With my current guide system, I can actually see centroid estimation errors from ASIAIR as I change the camera gain. With 11 to 12 stars, and 0.5 second exposures, ASIAIR is producing an error (i.e., it will steer the mount the wrong way even when the mount has no error in that frame) of the order of 0.3" to 0.4" RMS! By adding 20 dB more gain (200 gain steps for ZWO camera, and correspond to an analog linear gain of 10), the centroid error falls to the 0.2" to 0.25" region. (With that I can actually guide my RST-135e to 0.35" RMS total when there is no wind.)
Now, if your mount has large errors (say 0.9" RMS), then the centroid error is not a problem -- the mount is the problem (i.e., focus on fixing or replacing the mount instead of the guide scope).

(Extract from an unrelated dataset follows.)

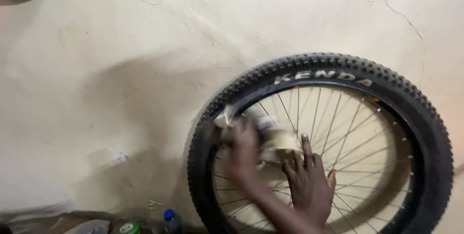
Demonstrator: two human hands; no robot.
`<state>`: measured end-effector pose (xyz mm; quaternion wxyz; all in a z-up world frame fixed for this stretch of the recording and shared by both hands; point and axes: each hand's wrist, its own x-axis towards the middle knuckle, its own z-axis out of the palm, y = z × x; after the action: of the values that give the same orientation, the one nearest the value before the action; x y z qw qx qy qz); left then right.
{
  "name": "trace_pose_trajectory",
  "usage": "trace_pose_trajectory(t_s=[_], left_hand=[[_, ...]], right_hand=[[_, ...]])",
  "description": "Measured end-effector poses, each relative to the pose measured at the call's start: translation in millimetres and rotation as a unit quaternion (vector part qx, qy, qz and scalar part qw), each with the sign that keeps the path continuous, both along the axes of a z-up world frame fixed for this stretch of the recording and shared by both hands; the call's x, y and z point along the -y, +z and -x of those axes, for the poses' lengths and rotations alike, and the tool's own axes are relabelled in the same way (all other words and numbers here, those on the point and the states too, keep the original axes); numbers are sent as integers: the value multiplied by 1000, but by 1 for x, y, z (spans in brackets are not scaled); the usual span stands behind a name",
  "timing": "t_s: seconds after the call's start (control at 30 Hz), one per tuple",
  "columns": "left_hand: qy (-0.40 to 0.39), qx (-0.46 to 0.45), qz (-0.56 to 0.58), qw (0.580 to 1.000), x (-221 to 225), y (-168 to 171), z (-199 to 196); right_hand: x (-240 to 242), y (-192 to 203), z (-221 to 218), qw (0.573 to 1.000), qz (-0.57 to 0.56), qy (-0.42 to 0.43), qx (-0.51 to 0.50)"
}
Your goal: Cleaning the hub and spokes of a bicycle wheel using a cloth and a small tool.
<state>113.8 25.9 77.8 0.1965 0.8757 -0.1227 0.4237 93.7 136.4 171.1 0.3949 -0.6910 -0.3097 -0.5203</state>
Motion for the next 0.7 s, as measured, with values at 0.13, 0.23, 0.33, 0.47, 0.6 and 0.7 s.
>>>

However, if the mount itself is capable of guiding to better than 0.5" total RMS, then getting a good guide scope/camera match is worth the money (the Borg 55FL objective itself is twice the cost of a ZWO SeeStar :-).
An easy way to watch for the errors is to first do a good polar alignment so that there is very little declination drift (10" to 20" is good enough). First calibrate PHD2 with declination guiding turned on. Wait for it to start guiding, and turn it off. Then turn declination guiding off and start guiding. Since there is no declination drift, a perfect centroid estimation should also show no declination error. But if you watch the declination graph, you will see it moving. The ASIAIR is telling the mount to adjust the declination motors even when it should not be, had declination pulses been turned on. You can then try adjusting the gain of the guide camera and see if the declination guide graph becomes better. Anyway, all these observations should help you understand the guide process (even though with the ASIAIR, it is hidden inside a black box).
For what its worth, I am increasingly (like some of the Cloudy Nights folks) leaning toward the ZWO mounts having some fundamental flaws. I don't think guide scope/camera tweaks will or can solve that.
Only a proper study and redesign -- after understanding what causes the current problems -- can do that. But what do you do with the customers have already paid for the current mounts, and does ZWO even have the necessary mechanical engineering talents to achieve that? Right now, they appear to just be deer caught in headlamps. The recent attempt to increase the MinMo is very telling of how much they understand (or, more accurately, do not understand) the characteristics that are important with mounts with large error slopes.
Superficially copying someone else's product without doing serious engineering work will lead to problems -- I think you will remember episode where the tantalum capacitor leaks that rendered electronics to fail after a few years, and also the exploding lithium batteries more recently. In both cases, the chemicals used were missing some critical stabilizing material which the copycats' spies did not manage to copy.